● **Stored dataset items**:
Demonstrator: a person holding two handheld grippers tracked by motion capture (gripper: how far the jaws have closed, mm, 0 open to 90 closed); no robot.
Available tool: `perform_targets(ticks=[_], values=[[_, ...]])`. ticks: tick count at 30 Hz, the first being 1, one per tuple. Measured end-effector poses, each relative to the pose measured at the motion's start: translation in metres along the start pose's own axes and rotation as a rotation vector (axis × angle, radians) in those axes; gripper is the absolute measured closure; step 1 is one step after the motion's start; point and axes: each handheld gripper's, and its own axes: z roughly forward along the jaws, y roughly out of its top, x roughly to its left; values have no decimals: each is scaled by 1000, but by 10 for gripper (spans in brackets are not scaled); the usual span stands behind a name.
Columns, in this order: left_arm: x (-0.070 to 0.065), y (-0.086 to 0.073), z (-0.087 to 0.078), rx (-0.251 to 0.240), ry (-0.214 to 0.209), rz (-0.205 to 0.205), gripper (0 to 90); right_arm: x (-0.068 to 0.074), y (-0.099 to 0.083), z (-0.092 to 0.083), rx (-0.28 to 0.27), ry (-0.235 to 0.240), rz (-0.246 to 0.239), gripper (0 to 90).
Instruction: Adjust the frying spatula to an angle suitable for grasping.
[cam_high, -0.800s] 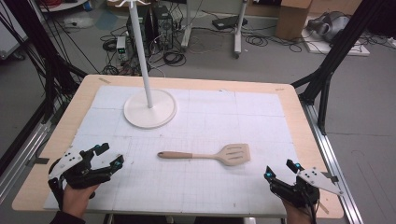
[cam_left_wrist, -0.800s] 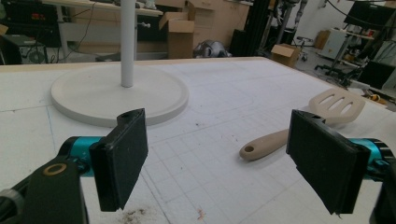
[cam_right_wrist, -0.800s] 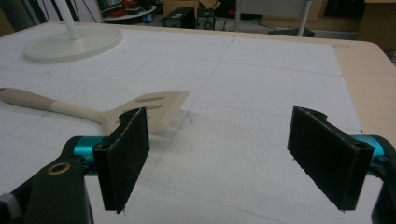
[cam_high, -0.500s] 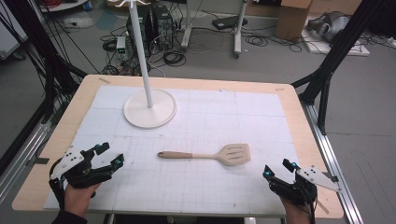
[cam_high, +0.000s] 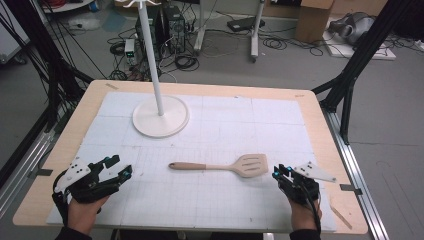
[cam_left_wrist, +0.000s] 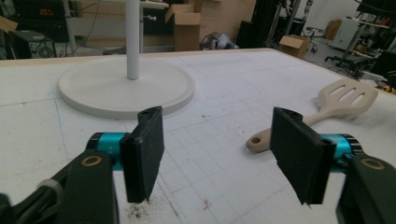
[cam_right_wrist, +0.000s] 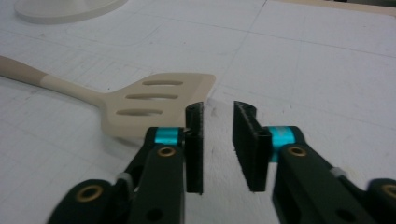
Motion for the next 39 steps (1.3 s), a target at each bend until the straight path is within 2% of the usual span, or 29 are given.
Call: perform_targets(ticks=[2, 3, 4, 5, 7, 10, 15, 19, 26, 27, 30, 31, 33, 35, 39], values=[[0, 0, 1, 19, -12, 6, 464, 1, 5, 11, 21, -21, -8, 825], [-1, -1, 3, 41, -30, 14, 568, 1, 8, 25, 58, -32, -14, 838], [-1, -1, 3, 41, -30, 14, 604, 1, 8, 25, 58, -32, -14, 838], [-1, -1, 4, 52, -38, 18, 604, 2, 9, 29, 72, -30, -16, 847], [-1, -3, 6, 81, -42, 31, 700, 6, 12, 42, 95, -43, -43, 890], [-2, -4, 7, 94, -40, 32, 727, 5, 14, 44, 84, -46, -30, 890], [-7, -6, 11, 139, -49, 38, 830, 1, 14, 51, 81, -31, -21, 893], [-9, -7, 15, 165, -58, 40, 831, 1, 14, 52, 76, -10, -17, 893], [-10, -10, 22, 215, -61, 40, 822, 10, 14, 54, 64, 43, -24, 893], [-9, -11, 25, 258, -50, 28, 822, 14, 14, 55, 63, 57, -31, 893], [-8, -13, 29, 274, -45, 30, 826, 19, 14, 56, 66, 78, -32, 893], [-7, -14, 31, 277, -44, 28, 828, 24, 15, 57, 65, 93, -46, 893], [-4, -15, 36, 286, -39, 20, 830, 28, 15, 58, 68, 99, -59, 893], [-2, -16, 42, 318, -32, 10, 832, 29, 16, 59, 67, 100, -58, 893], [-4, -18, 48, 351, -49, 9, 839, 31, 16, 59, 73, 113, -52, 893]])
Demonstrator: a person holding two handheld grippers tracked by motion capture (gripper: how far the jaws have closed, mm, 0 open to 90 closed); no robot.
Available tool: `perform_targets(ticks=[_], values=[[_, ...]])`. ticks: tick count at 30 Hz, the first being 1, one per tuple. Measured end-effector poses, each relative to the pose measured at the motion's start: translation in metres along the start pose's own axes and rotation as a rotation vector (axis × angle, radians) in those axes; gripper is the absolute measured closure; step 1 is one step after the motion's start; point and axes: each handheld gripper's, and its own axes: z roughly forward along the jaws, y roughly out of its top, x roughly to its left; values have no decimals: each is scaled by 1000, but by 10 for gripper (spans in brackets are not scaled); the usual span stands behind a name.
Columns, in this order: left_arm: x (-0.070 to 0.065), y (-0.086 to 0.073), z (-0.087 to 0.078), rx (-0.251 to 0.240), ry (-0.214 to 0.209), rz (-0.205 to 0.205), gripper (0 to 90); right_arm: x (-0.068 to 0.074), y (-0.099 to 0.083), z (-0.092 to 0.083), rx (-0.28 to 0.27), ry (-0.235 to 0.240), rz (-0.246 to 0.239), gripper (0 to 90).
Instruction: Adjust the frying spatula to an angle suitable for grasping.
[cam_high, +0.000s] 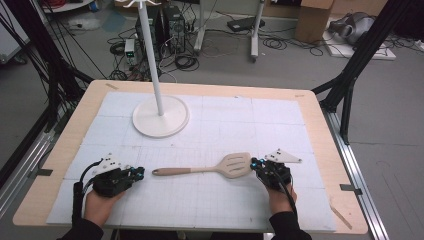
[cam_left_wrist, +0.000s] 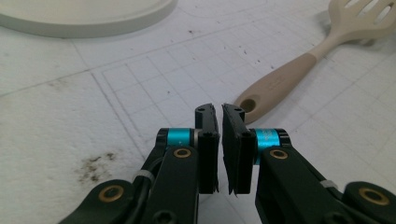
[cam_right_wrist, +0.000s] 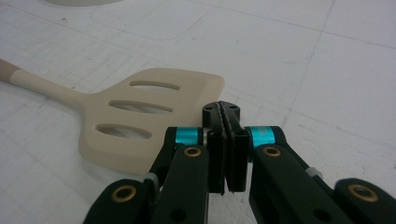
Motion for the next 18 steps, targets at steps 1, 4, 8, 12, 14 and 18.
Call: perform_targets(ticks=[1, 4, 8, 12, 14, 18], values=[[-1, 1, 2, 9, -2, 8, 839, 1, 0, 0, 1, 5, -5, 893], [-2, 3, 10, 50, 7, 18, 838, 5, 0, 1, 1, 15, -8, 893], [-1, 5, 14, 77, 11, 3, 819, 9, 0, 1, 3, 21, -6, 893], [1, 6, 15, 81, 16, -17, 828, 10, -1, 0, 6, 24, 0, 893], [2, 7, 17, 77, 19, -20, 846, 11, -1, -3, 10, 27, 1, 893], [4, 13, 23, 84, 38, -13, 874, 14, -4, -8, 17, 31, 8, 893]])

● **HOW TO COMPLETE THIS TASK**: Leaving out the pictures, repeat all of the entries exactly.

● **TASK ANSWER**:
Demonstrator: a person holding two handheld grippers tracked by motion capture (gripper: how far the jaws have closed, mm, 0 open to 90 closed); no robot.
Available tool: `perform_targets(ticks=[_], values=[[_, ...]])`. ticks: tick count at 30 Hz, the first being 1, one per tuple. Measured end-effector poses, each relative to the pose measured at the motion's start: translation in metres along the start pose's own axes and rotation as a rotation vector (axis × angle, radians) in those axes; gripper is the absolute measured closure; step 1 is one step after the motion's start; point and axes: each handheld gripper's, and its own axes: z roughly forward along the jaws, y roughly out of its top, x roughly to its left; values have no decimals: each is scaled by 1000, but by 10 for gripper (spans in brackets are not scaled); the usual span stands behind a name.
Columns, in this order: left_arm: x (-0.070 to 0.065), y (-0.086 to 0.073), z (-0.087 to 0.078), rx (-0.251 to 0.240), ry (-0.214 to 0.209), rz (-0.205 to 0.205), gripper (0 to 90); right_arm: x (-0.068 to 0.074), y (-0.099 to 0.083), z (-0.092 to 0.083), rx (-0.28 to 0.27), ry (-0.235 to 0.240), rz (-0.246 to 0.239), gripper (0 to 90).
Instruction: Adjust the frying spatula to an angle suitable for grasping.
[cam_high, -0.800s] 
[cam_left_wrist, -0.800s] 
[cam_right_wrist, -0.800s] 
[cam_high, -0.500s] 
[cam_high, +0.000s] 
[cam_left_wrist, +0.000s] 
[cam_right_wrist, +0.000s] 
Motion for the next 39 steps (1.3 s), a target at each bend until the straight path is within 2% of the usual span, or 29 are given.
Call: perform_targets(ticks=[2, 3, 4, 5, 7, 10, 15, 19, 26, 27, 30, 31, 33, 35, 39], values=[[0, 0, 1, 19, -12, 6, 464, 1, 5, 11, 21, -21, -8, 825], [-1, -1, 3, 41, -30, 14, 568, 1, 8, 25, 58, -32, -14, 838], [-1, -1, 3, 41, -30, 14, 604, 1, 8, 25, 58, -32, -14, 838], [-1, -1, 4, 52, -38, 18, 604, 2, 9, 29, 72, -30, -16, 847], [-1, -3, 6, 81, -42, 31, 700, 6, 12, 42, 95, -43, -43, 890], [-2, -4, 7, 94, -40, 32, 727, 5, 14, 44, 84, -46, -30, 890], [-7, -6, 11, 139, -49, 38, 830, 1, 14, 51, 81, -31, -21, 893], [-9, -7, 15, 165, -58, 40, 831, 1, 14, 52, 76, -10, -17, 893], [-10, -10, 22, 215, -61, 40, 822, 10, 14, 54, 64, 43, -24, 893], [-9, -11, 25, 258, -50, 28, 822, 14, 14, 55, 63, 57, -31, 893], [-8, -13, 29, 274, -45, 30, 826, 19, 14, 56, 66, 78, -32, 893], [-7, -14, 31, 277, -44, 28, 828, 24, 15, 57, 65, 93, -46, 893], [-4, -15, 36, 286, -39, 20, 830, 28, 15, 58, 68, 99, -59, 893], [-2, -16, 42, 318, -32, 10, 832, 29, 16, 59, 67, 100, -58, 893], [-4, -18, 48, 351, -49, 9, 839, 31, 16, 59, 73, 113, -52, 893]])
Demonstrator: a person holding two handheld grippers tracked by motion capture (gripper: how far the jaws have closed, mm, 0 open to 90 closed); no robot.
Available tool: `perform_targets(ticks=[_], values=[[_, ...]])`. ticks: tick count at 30 Hz, the first being 1, one per tuple. Measured end-effector poses, each relative to the pose measured at the motion's start: translation in metres along the start pose's own axes and rotation as a rotation vector (axis × angle, radians) in those axes; gripper is the absolute measured closure; step 1 is one step after the motion's start; point and axes: each handheld gripper's, and its own axes: z roughly forward along the jaws, y roughly out of its top, x roughly to its left; values have no decimals: each is scaled by 1000, but by 10 for gripper (spans in brackets are not scaled); the usual span stands behind a name.
Columns, in this order: left_arm: x (-0.070 to 0.065), y (-0.086 to 0.073), z (-0.087 to 0.078), rx (-0.251 to 0.240), ry (-0.214 to 0.209), rz (-0.205 to 0.205), gripper (0 to 90); right_arm: x (-0.068 to 0.074), y (-0.099 to 0.083), z (-0.092 to 0.083), rx (-0.28 to 0.27), ry (-0.235 to 0.240), rz (-0.246 to 0.239), gripper (0 to 90).
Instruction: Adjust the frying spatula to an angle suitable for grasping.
[cam_high, +0.000s] 
[cam_left_wrist, +0.000s] 
[cam_right_wrist, +0.000s] 
Motion for the next 18 steps, targets at steps 1, 4, 8, 12, 14 and 18.
Call: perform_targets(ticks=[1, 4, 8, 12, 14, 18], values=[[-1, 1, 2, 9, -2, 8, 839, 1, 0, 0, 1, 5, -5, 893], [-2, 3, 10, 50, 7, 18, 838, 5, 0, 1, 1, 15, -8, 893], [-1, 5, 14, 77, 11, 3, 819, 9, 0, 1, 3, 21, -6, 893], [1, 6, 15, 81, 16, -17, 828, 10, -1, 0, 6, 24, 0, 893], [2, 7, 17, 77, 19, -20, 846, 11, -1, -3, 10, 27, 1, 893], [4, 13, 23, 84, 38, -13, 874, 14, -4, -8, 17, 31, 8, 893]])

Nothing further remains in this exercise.